Can you explain to me the "_" in the 'for i, _ in enumerate(haystack):' line? Not really sure what this does.

Simeon Visser Over a year ago

@JacobMammoliti: it means you're ignoring the variable that's there. enumerate() allows you to iterate over the positions and characters of the string but we're not using the characters. Hence, we're only iterating over each of the positions in the string. You can also write for i, c in enumerate(haystack): to iterate over each position i and each character c (at the same time) of the string.

neil Over a year ago

Note that the "_" is just a convention to make it clear to human readers - it doesn't act any differently than if you had used "x".

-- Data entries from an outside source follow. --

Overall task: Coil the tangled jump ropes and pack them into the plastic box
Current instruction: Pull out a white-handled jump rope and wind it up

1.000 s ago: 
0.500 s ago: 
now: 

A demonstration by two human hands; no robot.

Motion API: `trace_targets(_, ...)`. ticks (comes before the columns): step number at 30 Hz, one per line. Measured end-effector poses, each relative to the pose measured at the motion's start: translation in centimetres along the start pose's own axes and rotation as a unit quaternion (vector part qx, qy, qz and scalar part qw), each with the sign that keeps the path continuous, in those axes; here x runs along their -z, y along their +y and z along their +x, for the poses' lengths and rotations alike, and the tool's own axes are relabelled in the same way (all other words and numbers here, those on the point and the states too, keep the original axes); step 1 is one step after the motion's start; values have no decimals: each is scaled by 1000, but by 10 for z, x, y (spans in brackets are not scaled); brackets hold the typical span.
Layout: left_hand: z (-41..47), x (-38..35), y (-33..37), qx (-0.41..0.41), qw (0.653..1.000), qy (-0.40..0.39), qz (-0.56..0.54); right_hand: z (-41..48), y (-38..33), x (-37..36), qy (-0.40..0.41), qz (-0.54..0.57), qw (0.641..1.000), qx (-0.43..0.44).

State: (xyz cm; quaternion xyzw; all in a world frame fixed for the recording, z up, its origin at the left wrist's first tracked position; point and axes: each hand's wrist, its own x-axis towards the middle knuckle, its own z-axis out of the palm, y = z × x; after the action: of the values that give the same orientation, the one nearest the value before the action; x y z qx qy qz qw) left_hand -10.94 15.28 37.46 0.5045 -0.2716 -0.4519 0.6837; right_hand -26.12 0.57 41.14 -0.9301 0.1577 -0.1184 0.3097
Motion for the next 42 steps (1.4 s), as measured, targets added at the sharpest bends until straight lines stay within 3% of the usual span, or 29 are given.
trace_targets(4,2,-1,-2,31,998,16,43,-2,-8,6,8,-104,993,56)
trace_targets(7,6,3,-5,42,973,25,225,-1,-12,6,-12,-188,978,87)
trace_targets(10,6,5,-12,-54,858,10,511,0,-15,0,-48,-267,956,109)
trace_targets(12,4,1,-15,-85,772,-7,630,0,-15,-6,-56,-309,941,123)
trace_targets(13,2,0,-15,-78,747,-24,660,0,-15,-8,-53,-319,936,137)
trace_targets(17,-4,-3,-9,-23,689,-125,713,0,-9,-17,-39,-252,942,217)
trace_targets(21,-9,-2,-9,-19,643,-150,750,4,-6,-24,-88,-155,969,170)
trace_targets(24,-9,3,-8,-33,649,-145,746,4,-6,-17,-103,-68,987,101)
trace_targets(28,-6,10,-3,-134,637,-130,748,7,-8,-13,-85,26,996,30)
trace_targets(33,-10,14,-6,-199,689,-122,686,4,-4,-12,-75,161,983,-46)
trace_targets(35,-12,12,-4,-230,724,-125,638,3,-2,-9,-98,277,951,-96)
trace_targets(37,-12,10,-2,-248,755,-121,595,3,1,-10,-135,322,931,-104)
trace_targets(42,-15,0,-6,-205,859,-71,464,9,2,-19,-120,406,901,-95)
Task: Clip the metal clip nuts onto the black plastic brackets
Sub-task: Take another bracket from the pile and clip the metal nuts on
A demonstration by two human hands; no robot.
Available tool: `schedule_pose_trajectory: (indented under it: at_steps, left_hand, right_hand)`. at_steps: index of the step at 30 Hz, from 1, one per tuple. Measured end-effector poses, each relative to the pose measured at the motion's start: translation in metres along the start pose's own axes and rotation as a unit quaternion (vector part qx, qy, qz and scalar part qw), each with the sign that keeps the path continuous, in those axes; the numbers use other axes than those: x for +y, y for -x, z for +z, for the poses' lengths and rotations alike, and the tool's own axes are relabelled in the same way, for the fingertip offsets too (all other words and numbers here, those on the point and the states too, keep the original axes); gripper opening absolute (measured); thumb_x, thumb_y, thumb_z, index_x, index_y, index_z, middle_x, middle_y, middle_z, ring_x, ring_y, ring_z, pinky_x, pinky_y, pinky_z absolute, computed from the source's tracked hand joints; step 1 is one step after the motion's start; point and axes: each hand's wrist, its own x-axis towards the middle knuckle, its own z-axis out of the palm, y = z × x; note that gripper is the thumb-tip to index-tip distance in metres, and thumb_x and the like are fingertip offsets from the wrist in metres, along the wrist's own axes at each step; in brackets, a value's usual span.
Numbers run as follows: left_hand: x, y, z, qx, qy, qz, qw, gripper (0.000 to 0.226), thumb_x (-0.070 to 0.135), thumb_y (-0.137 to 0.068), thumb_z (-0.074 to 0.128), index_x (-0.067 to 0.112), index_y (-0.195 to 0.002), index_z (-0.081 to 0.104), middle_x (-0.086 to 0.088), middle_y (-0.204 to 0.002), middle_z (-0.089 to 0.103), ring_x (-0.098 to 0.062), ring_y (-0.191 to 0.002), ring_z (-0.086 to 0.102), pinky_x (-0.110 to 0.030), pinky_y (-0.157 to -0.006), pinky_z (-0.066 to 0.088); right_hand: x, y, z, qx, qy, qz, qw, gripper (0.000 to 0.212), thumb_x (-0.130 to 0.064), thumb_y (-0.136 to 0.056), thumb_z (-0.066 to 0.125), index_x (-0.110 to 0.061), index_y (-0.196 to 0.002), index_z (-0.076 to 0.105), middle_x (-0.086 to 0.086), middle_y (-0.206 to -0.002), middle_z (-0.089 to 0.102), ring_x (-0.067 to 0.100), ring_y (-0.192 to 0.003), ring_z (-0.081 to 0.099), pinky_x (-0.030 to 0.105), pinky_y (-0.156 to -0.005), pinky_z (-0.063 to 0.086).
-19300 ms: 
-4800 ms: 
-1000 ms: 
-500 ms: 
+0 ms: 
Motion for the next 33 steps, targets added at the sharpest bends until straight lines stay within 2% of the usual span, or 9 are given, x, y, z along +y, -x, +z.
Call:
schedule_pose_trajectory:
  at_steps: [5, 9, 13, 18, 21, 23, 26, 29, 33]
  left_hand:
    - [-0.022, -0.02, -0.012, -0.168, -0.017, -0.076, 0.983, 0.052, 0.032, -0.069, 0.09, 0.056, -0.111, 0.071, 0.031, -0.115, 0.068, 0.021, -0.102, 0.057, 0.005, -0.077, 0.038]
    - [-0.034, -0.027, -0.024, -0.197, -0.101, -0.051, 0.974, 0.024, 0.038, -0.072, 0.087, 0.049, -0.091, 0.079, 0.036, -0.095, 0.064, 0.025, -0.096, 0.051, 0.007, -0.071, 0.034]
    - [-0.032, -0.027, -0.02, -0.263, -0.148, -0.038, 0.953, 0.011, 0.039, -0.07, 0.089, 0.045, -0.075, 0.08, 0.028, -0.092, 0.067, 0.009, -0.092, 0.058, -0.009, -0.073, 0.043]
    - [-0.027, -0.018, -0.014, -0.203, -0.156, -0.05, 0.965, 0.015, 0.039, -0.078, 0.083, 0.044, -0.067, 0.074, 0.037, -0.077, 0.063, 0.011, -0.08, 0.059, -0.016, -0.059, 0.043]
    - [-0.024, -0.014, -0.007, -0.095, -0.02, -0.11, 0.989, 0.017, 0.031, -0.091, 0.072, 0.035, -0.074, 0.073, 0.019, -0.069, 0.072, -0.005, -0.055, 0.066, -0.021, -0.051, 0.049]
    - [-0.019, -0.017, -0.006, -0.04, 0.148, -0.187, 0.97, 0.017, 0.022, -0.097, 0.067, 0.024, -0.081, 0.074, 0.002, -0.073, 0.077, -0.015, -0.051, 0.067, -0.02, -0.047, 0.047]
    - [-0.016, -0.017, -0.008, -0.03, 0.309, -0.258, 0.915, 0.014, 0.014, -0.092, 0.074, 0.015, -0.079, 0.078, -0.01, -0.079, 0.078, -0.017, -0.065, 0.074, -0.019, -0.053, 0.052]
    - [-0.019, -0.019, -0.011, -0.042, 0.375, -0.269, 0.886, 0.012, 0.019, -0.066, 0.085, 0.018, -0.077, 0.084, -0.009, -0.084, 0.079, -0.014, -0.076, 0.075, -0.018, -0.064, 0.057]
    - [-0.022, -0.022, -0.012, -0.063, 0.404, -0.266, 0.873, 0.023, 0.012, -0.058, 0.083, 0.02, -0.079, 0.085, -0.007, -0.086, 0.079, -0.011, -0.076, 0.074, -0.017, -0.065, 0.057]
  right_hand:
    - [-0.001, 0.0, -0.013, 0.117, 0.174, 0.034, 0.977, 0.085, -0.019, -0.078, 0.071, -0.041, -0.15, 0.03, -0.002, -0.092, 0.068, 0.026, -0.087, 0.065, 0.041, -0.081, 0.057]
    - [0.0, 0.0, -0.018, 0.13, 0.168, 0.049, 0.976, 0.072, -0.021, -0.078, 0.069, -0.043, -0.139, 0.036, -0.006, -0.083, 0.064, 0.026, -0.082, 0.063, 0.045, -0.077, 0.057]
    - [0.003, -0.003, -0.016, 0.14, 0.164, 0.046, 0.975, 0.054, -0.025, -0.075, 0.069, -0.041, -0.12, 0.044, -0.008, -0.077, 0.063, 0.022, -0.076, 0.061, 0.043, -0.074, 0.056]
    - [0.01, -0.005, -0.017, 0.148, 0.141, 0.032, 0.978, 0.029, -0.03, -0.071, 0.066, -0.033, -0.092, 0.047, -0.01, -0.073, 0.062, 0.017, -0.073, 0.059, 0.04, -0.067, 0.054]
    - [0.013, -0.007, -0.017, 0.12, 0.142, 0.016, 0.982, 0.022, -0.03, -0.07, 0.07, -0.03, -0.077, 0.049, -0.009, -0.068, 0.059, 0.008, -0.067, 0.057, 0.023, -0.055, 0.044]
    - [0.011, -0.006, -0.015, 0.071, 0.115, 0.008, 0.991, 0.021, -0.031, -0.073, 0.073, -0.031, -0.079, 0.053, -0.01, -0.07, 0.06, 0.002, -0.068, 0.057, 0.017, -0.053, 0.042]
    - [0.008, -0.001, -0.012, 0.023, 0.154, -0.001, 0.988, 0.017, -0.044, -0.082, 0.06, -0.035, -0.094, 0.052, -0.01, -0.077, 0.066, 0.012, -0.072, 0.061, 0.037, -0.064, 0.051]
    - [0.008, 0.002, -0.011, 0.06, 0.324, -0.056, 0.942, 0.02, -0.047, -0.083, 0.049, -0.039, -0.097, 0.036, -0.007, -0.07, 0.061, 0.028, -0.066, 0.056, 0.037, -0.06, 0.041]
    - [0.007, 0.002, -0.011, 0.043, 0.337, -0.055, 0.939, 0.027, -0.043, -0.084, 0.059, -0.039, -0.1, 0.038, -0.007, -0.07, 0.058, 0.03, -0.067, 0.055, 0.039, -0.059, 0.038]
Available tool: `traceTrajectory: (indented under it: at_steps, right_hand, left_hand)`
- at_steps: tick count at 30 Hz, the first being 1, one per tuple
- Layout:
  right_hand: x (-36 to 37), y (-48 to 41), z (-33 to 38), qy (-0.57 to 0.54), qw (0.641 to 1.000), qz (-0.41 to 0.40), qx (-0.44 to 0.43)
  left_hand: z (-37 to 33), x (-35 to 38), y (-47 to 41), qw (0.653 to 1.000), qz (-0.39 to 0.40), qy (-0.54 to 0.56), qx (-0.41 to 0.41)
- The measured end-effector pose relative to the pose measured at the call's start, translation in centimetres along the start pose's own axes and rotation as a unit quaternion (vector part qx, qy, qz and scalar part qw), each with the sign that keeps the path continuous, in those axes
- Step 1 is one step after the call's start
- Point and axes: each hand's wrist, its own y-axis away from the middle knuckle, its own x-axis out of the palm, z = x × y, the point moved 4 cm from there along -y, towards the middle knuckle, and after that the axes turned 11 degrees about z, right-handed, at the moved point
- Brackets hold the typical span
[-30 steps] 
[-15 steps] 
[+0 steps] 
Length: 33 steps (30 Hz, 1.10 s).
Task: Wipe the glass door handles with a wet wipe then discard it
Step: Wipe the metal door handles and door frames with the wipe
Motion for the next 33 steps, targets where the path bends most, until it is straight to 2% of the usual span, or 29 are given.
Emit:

Ashwini Chaudhary · Accepted Answer · 2013-11-07 18:40:30Z

3

Another alternative using regex:

>>> import re
>>> haystack = "abcdefabc. asdli! ndsf acba saa abe?"
>>> needle = "abc"
>>> [m.start() for m in re.finditer(r'{}'.format(re.escape(needle)), haystack)]
[0, 6]

The above solution will not work for overlapping sub-strings, like there are 3 'aa' in 'aaaa'. So, if you want to find overlapping matches as well, then:

>>> haystack = "bobob"
>>> needle = "bob"
>>> [m.start() for m in re.finditer(r'(?={})'.format(re.escape(needle)), haystack)]
[0, 2]

edited Nov 7, 2013 at 18:40

answered Nov 7, 2013 at 17:47

Ashwini Chaudhary

252k60 gold badges478 silver badges519 bronze badges

2 Comments

Darren Stone Over a year ago

I love the use of re but since the goal is "to return all the positions it occurs in the first string", I think this fails to find some interesting cases where r occurs multiple times in s but its instances overlap. Consider the case: multi_find("bobob","bob"). Using your implementation, the string "bob" definitely occurs at position 2 in "bobob" but it is not returned. I love the one-liner but I thought I'd throw that in as a possible concern. It may not matter to @Jacob.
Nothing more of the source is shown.